Il Flora deve avere orecchie e lingua aguzza, immagino. A quando la campanella d'inizio (anti)lezione?

Sì ma le posizioni sull'amore e sulla volontà ininfluente dell'uomo. E sulla posizione materialista e tutta quella cupezza, percepibile in superficilità, ma non solo, per me.

Il Flora è un gran maestro di scrittura, Ferroni è una sega erudita - e sono pronto ad argomentare a oltranza in proposito. Flora non ha avuto epigoni degni. Flora fa letteratura scrivendo storia della letteratura. Cinque volumi indimenticabili. Ma quando torno a scrivere cose nuove - in critica - dimostrerò che mi ha trasmesso almeno un briciolo della sua classe. Mi basterà, lo rivendico da anni come autorità;).

Flora mi faceva venire voglia di leggere i versi di Arturo Graf.
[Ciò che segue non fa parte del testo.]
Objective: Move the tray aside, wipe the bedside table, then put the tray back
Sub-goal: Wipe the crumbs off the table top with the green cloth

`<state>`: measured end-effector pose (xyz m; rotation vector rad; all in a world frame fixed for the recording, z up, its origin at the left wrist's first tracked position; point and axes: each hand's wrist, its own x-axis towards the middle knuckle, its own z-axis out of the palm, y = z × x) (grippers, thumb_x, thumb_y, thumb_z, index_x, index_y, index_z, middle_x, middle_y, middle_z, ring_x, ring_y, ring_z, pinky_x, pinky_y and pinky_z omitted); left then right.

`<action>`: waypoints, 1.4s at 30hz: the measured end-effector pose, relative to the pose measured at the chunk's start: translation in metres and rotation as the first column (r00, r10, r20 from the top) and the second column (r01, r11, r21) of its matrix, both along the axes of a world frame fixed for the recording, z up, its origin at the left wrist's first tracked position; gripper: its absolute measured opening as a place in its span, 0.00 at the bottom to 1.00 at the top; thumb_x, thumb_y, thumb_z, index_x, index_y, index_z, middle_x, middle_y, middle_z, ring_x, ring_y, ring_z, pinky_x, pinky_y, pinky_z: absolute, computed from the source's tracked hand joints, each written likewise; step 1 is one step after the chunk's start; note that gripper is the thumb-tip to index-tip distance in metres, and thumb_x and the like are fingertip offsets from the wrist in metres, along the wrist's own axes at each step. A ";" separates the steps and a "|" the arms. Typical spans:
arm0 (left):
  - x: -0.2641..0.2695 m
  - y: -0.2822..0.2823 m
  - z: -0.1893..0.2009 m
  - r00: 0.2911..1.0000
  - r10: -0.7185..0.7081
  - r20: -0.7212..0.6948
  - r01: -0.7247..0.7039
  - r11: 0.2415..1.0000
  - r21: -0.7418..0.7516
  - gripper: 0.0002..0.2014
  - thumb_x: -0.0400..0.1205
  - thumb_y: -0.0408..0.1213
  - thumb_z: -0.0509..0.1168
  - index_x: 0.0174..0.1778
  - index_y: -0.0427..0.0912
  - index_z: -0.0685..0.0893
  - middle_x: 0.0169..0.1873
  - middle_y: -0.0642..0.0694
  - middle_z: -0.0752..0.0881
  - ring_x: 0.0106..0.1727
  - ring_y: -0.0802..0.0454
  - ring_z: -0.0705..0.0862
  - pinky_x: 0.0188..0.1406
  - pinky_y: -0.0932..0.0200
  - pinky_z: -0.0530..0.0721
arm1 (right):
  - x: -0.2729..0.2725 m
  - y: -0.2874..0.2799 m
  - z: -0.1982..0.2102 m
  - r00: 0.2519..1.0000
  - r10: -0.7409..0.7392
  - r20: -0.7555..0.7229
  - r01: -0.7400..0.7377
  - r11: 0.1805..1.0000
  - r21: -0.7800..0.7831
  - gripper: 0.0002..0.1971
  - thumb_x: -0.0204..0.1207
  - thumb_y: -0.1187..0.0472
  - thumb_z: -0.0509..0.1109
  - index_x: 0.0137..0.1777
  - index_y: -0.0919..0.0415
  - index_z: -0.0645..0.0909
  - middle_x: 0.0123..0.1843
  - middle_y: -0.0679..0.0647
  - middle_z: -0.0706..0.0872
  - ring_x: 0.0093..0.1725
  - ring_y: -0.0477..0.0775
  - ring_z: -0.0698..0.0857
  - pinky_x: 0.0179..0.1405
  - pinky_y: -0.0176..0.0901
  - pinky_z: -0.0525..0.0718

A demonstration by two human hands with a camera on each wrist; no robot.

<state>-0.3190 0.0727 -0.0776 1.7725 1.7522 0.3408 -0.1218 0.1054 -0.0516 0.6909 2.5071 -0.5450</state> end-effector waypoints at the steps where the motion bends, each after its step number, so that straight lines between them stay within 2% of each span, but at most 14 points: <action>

Mostruoso.

Concordo con Franco su Leopardi. Il presente era opprimente, e il suo canto è pieno di vie d'uscita. L'infinito resta una delle poesie più belle scritte da un nostro letterato.

la natura come cappio sempre calato, le operette demoralizzanti, certo a fine incipiente ciuffi di speranza e fratellanza, ma c'è troppa giustificazione al fallimento. E la teoria del piacere, che mi è sempre parsa in linea con il predominio cosciente del male e del dolore.

Bene. Ne scriverai, della "teoria del piacere".

Il presente era opprimente ma strade meno schiaccianti erano in atto. L'illuminismo lombardo scalpitava, e per niente conciliante con ottica scucita di tutto quel radicalismo sgomento per il nulla del vivere e morire. Sarà che Leopardi l'ho affrontato sempre per versi sbagliati, ma proprio non ne reggo la brutalità contro il sollievo ottimistico.

E chi ce la fa a sorbirsi lo Zibaldone, non obbligato ;), è al di la della mia scorta di cioccolata. Magari con la forza dei posteri uniti e scagliati contro la crudeltà spietata della natura, forse ;)

Brutalità. Splendido. Descrivila. Scegli una sola poesia e analizzala così.

Ammetto che sto riprendendo equivoci e facili opinioni, le più banali su Leopardi, ma dovrei resettare e riprendere, cosa che adesso non penso essere capace. Domani, con delle solide basi critiche, e con dritte tue e di altri, buon augurio.

Sia. Ma devi parlarmi della brutalità e della teoria del piacere. Scegli il testo e ci confrontiamo entrambi. Sceglilo tu.

Futuro prossimo, certo (che significa al solito, forse ;)

Dopo metà luglio rosa di titoli, garantito, almeno il bando ;)

(inaffidabile. Ma non disonesto, no) Appena mi libero della vita passo al contrappassato.

Anzi, approfitto, perché non proporre un testo di riferimento per tutti, e confrontare i risultati e diversi modi di contagio della scrittura. Adatto al proposito di tema comune proposto nel forum.

Mmm. Tutti? Troppo caotico e troppo disomogeneo. Interessante ma già prevedibile;) Cominciamo a uno vs uno. Dai.

Ok. Da metà luglio si sceglie il titolo. Sarà grandioso, me lo sento ;)

Assolutamente.
Non vedo l'ora. Ti omaggio e ti abbraccio.